WORK TO COMPLETE: What lines in the records below include the word "scene"? Return each one.

Excerpts from a dataset:
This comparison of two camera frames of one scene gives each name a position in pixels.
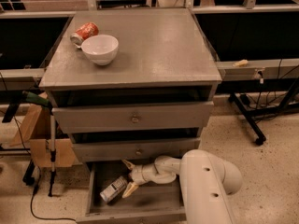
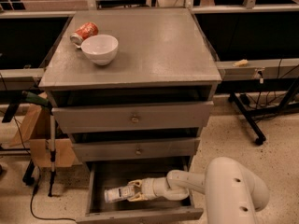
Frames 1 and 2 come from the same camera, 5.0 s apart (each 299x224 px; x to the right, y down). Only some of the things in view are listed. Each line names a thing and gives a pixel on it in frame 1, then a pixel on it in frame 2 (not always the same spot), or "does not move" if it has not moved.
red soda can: (84, 32) does not move
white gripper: (139, 175) → (149, 188)
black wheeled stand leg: (286, 105) does not move
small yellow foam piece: (241, 63) does not move
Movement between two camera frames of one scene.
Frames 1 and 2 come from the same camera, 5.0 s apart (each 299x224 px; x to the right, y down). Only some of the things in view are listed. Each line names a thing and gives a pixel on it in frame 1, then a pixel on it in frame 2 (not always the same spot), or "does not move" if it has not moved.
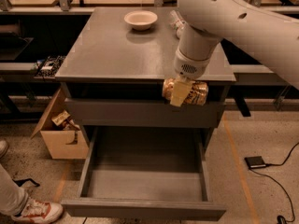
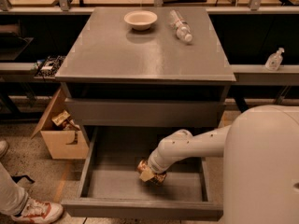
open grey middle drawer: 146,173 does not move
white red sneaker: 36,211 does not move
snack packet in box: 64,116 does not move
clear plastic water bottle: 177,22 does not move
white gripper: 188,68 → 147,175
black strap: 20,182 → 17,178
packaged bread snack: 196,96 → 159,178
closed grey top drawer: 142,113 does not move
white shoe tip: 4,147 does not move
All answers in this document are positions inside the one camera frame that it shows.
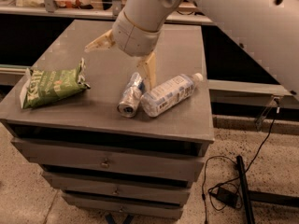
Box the clear plastic water bottle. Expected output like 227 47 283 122
141 73 204 118

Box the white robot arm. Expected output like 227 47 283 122
85 0 299 99

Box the metal shelf rail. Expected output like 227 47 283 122
0 0 216 26

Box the black power adapter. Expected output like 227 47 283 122
216 187 238 208

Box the green chip bag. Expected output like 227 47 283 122
20 59 90 109

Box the silver blue redbull can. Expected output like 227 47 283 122
117 72 145 118

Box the top drawer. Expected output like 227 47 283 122
11 138 203 182

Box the black floor bar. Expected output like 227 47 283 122
236 156 255 224

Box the middle drawer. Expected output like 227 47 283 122
42 172 190 205

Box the black cable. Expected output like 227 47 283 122
201 105 281 224

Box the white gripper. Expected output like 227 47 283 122
84 10 161 91

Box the drawer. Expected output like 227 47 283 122
62 193 183 219
11 138 203 182
42 172 190 205

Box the bottom drawer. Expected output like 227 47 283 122
62 193 183 219

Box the grey drawer cabinet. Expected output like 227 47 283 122
1 21 214 209

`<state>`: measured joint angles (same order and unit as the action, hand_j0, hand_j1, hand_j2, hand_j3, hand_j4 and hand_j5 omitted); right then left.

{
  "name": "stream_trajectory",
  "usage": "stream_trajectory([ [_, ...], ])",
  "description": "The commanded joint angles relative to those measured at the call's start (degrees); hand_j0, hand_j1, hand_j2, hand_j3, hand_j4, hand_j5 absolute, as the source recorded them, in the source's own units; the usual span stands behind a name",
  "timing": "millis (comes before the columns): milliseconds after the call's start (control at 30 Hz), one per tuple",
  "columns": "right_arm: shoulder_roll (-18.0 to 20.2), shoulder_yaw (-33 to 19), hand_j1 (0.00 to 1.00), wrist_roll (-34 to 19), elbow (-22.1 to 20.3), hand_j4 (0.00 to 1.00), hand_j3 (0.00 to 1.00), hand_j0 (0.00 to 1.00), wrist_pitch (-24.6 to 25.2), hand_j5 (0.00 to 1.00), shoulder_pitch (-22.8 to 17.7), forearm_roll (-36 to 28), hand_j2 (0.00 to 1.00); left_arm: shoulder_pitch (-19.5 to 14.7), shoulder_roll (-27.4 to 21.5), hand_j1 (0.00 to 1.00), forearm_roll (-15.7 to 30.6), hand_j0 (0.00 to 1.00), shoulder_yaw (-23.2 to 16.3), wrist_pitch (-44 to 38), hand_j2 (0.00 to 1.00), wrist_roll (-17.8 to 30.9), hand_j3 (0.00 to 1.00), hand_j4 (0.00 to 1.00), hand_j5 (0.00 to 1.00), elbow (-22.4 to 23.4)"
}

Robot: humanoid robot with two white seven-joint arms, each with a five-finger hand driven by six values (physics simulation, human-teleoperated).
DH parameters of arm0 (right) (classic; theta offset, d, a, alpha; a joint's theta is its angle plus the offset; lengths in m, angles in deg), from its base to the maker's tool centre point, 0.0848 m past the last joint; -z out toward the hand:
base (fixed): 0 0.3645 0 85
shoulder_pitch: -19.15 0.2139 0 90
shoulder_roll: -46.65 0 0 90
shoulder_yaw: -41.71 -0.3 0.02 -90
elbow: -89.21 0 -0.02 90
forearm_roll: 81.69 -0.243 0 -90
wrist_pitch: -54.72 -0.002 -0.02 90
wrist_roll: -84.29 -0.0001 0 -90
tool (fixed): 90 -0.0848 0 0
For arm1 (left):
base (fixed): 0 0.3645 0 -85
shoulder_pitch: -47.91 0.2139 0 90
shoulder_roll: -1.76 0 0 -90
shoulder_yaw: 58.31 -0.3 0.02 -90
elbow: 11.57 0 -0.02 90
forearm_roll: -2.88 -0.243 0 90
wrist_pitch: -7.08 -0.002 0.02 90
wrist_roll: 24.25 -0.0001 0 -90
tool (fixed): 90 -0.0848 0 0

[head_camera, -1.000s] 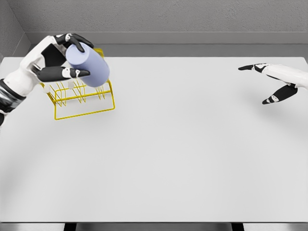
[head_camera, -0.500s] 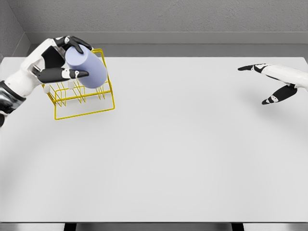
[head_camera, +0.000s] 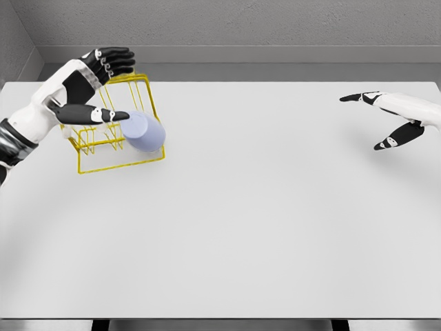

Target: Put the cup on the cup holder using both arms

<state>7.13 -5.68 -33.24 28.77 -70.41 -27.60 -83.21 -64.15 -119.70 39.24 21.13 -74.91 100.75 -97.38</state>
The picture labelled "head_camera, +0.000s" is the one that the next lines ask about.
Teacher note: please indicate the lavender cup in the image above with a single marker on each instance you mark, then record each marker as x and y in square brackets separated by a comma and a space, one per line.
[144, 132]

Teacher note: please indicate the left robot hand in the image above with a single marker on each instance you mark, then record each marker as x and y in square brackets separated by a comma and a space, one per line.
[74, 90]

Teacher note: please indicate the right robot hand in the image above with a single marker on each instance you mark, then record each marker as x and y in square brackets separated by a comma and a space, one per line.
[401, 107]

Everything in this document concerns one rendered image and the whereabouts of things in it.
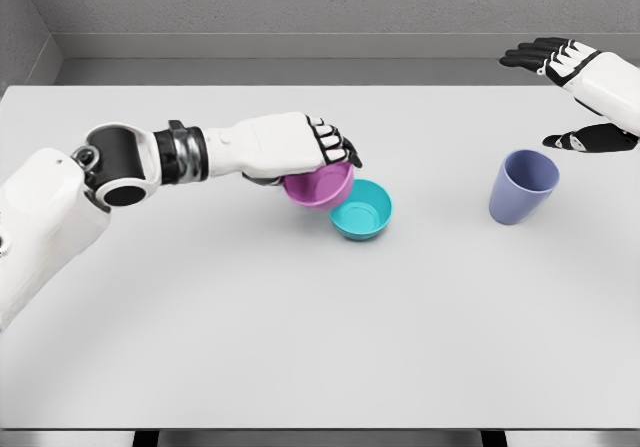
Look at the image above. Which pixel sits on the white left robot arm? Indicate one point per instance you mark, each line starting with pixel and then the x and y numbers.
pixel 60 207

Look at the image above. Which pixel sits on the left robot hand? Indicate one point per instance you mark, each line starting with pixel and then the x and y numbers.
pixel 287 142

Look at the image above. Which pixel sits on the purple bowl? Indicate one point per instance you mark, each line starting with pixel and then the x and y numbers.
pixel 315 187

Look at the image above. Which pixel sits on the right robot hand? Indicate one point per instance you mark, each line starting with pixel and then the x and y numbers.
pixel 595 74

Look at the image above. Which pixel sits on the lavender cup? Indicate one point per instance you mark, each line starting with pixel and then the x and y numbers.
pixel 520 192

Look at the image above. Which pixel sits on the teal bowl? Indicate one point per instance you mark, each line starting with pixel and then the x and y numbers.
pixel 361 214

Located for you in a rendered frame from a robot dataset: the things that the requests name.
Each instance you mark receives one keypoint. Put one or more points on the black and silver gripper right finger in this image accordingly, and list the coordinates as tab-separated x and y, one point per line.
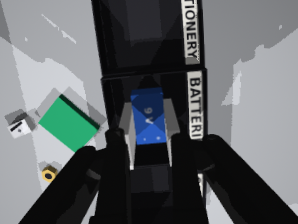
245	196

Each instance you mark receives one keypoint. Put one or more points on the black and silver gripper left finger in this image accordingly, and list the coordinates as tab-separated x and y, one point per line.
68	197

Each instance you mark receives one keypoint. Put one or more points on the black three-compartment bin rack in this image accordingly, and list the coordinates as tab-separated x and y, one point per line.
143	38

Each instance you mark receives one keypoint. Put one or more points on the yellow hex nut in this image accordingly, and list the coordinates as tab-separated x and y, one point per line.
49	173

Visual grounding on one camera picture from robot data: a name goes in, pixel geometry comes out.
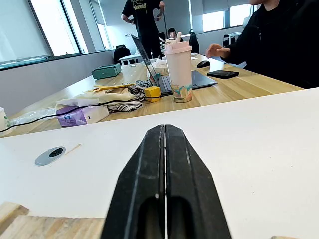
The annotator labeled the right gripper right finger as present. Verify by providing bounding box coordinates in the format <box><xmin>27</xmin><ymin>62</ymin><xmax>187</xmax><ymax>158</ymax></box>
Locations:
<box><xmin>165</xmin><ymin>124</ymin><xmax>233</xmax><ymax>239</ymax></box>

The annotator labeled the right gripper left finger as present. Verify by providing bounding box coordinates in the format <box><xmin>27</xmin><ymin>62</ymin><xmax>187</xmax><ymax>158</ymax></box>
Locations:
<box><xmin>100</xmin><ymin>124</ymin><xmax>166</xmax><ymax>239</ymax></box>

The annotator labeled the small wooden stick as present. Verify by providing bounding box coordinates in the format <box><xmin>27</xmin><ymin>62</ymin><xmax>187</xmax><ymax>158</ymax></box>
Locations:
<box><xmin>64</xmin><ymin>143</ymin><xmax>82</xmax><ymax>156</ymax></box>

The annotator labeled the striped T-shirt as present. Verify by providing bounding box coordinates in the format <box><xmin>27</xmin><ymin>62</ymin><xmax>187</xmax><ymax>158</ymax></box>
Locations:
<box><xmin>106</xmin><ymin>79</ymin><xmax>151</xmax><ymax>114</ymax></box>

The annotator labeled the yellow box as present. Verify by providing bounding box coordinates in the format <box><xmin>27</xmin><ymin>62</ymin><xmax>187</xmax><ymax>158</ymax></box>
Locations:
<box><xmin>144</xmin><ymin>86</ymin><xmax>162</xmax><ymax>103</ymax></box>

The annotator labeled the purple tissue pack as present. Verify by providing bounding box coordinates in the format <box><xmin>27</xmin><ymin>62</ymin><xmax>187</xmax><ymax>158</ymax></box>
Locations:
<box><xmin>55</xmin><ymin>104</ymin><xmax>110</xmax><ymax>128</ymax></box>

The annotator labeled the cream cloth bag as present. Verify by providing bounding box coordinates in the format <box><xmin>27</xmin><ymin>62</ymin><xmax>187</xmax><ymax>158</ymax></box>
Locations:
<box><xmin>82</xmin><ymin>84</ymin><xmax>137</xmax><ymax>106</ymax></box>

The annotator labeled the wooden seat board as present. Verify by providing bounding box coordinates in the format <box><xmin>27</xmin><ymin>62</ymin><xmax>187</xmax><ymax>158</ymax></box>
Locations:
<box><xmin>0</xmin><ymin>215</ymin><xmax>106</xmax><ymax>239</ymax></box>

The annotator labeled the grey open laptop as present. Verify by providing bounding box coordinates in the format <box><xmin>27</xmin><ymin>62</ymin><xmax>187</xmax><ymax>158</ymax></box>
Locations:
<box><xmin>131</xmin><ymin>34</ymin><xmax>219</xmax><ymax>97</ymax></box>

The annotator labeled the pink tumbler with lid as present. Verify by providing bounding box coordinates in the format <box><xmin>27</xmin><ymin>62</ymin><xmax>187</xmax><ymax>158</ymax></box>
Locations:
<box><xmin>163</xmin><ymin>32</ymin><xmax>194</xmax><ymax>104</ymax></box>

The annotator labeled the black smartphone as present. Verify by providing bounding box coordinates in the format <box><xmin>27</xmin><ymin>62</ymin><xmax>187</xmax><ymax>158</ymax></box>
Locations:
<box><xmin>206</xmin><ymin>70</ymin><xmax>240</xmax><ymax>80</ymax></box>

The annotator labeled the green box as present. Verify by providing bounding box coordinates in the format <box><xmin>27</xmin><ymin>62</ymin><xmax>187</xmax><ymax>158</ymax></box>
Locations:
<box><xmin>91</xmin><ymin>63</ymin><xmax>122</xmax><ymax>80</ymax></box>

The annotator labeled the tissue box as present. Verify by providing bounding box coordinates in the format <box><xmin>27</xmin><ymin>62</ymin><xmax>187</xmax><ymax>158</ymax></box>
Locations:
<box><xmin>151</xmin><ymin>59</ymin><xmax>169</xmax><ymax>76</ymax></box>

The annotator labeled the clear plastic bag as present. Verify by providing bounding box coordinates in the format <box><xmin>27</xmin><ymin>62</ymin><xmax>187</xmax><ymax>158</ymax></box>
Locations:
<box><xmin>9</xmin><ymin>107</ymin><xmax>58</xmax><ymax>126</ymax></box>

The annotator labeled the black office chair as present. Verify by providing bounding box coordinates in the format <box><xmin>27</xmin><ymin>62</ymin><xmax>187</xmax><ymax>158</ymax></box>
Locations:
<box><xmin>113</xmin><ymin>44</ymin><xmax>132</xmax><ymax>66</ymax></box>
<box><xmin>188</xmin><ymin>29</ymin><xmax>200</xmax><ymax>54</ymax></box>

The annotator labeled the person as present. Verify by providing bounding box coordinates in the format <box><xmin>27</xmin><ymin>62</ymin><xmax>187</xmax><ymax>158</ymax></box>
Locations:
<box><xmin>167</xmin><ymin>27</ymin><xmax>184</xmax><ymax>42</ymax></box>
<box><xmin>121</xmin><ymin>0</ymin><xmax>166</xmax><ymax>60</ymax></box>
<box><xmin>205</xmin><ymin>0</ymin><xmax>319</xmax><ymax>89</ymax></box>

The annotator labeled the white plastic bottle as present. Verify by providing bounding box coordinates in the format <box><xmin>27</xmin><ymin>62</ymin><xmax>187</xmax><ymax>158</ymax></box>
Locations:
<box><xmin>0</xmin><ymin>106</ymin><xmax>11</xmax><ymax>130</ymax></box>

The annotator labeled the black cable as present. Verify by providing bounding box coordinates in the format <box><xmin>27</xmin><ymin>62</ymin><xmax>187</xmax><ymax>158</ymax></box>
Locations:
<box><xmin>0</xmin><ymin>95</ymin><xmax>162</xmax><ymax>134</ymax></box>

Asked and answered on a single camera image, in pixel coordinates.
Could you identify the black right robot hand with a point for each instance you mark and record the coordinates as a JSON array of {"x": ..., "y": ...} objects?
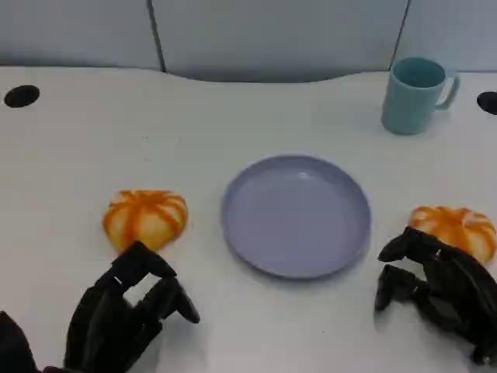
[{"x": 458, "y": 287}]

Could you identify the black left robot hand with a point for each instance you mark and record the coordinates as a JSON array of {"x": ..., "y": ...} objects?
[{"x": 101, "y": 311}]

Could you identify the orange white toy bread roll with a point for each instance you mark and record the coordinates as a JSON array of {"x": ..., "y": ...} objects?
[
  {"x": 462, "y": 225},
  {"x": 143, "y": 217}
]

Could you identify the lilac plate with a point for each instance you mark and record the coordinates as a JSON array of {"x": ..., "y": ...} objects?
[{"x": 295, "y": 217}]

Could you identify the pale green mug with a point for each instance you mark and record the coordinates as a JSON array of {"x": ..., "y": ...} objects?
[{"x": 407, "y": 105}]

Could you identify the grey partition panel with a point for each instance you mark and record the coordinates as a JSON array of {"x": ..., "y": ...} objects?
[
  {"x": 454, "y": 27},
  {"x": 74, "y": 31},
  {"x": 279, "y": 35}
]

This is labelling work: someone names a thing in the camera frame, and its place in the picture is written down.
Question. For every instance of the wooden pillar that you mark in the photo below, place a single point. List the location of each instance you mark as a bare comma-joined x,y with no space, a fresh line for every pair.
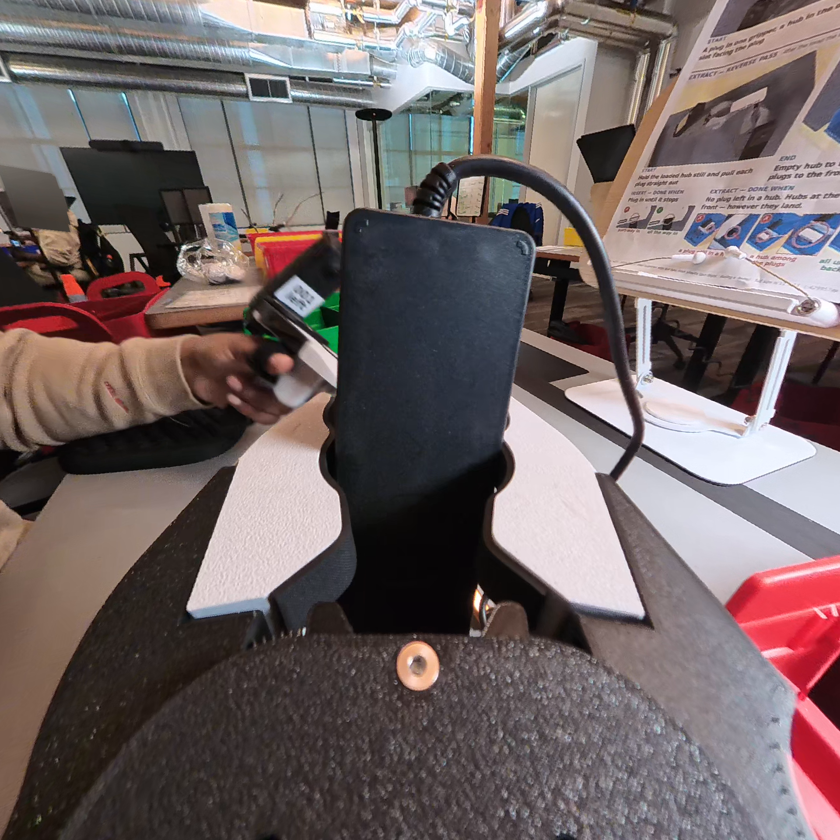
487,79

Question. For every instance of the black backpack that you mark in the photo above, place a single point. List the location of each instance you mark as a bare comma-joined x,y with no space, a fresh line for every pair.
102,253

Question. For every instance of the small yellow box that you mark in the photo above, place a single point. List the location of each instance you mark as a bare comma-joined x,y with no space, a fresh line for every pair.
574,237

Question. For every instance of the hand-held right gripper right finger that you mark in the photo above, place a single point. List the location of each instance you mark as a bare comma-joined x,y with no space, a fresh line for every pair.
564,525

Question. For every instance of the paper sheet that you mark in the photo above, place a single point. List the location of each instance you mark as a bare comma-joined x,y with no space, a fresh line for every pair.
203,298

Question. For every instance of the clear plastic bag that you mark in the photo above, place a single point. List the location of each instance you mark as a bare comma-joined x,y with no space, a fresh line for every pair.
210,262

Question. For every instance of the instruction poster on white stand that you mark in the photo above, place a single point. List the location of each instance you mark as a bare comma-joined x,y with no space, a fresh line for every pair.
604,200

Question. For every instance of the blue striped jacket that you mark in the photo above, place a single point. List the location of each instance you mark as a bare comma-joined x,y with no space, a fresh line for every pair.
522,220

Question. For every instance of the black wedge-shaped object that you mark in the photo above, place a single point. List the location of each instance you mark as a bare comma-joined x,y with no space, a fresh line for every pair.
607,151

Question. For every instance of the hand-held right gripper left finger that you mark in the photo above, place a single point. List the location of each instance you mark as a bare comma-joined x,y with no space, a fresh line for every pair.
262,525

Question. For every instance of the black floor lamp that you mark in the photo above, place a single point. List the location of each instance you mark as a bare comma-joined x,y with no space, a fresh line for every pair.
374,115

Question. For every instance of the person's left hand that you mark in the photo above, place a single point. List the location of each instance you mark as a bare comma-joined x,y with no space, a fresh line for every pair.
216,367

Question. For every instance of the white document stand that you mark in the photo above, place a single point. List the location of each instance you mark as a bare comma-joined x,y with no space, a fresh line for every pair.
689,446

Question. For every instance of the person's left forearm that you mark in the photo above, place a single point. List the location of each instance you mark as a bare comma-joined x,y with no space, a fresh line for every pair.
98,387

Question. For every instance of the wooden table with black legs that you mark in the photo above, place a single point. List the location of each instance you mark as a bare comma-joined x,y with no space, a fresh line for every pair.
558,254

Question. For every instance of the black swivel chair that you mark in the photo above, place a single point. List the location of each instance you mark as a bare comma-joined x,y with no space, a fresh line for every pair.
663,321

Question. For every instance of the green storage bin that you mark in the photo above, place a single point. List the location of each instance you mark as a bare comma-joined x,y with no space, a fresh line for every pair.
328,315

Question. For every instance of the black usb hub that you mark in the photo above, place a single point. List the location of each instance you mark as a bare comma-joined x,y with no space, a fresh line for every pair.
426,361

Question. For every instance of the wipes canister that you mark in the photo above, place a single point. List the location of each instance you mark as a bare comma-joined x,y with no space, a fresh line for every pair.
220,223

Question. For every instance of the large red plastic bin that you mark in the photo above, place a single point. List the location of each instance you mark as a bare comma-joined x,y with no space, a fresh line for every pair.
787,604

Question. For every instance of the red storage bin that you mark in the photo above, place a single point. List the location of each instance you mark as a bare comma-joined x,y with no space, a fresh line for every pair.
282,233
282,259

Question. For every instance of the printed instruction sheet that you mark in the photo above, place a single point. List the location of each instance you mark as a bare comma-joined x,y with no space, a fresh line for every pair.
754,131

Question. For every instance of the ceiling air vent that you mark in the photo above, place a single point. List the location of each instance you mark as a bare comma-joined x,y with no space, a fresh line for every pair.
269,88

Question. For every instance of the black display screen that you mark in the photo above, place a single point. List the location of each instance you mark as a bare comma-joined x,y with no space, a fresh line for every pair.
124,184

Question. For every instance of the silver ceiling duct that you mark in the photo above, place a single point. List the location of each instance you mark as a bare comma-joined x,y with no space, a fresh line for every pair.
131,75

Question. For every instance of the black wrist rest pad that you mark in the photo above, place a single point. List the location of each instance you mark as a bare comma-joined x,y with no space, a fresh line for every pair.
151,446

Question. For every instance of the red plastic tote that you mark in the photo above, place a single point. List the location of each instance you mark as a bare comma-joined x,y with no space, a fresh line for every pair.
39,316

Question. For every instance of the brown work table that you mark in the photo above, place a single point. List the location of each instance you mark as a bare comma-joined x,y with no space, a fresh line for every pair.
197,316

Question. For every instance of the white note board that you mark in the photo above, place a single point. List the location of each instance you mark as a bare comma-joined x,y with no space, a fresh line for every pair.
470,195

ANSWER TO THIS PROBLEM:
This comparison of two camera frames of one scene gives each name a position in pixels.
Movement between two camera frames of one scene.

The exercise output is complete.